O estádio do Vasco da Gama, conhecido como São Januário desde antes da fundação pela referência da rua de acesso, completa 90 anos nesta sexta-feira. A história deste templo do futebol brasileiro se mistura com a cena esportiva, política e até artística nacional e começa bem antes da inauguração dia 21 de abril de 1927.
A Luta
Campeão carioca de 1923, o Vasco foi excluído da liga de futebol do Rio de Janeiro. Se antes precisava eliminar 12 atletas negros, operários – “de profissão duvidosa”, como diziam os dirigentes da liga -, o que foi prontamente recusado e gerou a "Resposta Histórica", agora o time que antes jogava de aluguel precisaria ter seu campo próprio para jogar contra os times da elite. Em 1925, o clube comprou o terreno em São Cristóvão.
A campanha
As doações e a arrecadação – chamada de “Campanha dos 10 mil (sócios)” – envolveram desde comerciantes portugueses até condutores de bondes, funcionários públicos, garçons e donos de bares. Em pouco mais de 10 meses o estádio estava semipronto (faltava a arquibancada curva e os refletores) e foi inaugurado num amistoso Vasco 3 x 5 Santos. Foi o maior estádio do Brasil até o Pacaembu ser erguido em 1940, na cidade de São Paulo.
"Em 1926 há verdadeiro manifesto convocando torcedores a se associarem, a famosa campanhas dos 10 mil sócios.
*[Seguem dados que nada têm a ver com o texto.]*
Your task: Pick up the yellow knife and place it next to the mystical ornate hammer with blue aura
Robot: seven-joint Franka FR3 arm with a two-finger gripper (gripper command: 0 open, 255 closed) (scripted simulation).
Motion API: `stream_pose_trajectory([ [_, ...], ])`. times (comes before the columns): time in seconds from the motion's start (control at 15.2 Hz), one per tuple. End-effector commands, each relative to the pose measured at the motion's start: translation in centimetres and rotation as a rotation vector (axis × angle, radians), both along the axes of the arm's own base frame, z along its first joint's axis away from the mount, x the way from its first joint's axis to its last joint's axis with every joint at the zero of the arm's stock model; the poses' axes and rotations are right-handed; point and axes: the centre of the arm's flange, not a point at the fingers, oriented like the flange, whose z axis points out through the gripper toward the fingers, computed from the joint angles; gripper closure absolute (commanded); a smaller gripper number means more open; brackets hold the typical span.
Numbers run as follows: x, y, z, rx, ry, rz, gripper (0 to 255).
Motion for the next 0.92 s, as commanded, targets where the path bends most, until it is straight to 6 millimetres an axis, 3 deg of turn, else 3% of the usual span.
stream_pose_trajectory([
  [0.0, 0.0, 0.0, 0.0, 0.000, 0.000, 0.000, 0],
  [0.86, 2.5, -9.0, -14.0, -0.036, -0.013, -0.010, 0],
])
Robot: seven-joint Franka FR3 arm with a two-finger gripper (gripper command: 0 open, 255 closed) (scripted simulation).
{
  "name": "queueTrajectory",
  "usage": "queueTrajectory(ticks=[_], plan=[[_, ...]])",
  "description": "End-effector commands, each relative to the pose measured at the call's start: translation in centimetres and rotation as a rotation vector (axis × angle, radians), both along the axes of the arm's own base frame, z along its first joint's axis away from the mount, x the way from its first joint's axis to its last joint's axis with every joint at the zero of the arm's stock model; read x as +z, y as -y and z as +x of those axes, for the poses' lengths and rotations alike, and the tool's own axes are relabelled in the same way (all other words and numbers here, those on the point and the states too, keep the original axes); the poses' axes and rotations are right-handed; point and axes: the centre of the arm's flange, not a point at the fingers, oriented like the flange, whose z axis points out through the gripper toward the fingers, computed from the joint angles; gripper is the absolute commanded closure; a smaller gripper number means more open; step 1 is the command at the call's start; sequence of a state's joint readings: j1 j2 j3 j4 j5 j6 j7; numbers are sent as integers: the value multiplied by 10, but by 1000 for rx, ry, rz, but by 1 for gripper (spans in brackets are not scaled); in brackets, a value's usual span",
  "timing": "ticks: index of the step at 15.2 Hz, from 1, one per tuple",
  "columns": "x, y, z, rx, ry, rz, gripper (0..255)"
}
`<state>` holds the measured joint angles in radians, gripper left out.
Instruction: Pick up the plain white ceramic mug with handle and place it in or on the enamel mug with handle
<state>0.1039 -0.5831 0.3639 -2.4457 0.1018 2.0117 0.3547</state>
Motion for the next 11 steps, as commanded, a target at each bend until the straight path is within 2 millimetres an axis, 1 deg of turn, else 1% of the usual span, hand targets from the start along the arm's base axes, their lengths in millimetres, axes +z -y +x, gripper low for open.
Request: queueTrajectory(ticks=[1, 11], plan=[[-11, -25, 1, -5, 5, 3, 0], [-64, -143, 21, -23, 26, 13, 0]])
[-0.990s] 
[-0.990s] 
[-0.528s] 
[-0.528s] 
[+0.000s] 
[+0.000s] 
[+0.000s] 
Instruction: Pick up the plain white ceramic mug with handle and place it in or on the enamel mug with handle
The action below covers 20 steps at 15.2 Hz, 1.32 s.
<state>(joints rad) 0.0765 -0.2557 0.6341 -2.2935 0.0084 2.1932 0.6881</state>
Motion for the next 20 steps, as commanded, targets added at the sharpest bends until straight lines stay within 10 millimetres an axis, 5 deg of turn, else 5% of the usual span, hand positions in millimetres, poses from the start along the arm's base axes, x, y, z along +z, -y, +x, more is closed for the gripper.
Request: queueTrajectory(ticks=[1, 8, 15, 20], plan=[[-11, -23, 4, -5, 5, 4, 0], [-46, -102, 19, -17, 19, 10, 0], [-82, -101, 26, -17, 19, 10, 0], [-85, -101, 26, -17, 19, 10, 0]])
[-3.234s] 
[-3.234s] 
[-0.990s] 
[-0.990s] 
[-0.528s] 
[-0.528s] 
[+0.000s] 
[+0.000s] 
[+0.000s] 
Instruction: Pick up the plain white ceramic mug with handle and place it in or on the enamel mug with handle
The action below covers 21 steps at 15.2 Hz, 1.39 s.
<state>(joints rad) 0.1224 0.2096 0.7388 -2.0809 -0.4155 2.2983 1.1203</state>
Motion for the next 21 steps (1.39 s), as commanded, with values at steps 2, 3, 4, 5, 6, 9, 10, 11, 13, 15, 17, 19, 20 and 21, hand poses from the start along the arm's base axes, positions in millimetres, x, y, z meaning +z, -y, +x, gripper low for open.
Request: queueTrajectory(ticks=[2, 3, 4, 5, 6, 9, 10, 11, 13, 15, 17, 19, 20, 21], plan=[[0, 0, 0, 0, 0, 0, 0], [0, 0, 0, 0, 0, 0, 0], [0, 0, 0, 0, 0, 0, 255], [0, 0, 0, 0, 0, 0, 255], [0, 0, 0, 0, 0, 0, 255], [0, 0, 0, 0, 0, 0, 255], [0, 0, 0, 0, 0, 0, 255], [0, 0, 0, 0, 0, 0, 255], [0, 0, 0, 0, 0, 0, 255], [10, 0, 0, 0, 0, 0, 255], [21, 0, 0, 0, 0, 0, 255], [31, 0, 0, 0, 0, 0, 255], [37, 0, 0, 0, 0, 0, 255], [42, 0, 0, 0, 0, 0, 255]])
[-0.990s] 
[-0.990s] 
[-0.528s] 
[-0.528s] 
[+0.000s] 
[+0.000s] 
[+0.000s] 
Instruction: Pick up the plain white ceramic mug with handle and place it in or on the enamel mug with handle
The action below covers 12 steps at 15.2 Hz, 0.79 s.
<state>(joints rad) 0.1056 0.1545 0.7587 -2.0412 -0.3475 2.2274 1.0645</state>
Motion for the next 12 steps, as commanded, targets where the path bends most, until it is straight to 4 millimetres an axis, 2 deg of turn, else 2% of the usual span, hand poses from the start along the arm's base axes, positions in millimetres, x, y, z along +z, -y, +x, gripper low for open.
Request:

O Vasco ainda lançou debêntures no mercado, que o clube dava 9% de juros sobre o título. Vascaínos mais abastados, óbvio, que doaram quantias, mas a base da doação era de donos de botequim, de restaurantes, gente do comércio, trabalhadores comuns que davam suas contribuições individuais e se tornavam sócios também" (Walmer Peres, historiador do Centro de Memória do Vasco)
Anos 20 e 30: o gigante e a maior goleada
Já com a ferradura fechada e luz artificial desde 1928, o estádio do Vasco – com capacidade total de 40 mil pessoas - vira caldeirão para os adversários. A maior goleada da história centenária do clássico Vasco x Flamengo foi em São Januário, em 1931. Um impiedoso 7 a 0 no Rubro-Negro. Meses antes, outra vítima e outro recorde: 6 a 0 no Fluminense, também a maior goleada do duelo. Mas o maior placar de São Januário sairia com o "Expresso da Vitória": 14 a 1 no Canto do Rio, em 1947. Além de outros torneios, o clube ganhou na sua nova casa até a abertura do Maracanã os Cariocas de 1929, 1934, 1936, 1945, 1947 e 1949.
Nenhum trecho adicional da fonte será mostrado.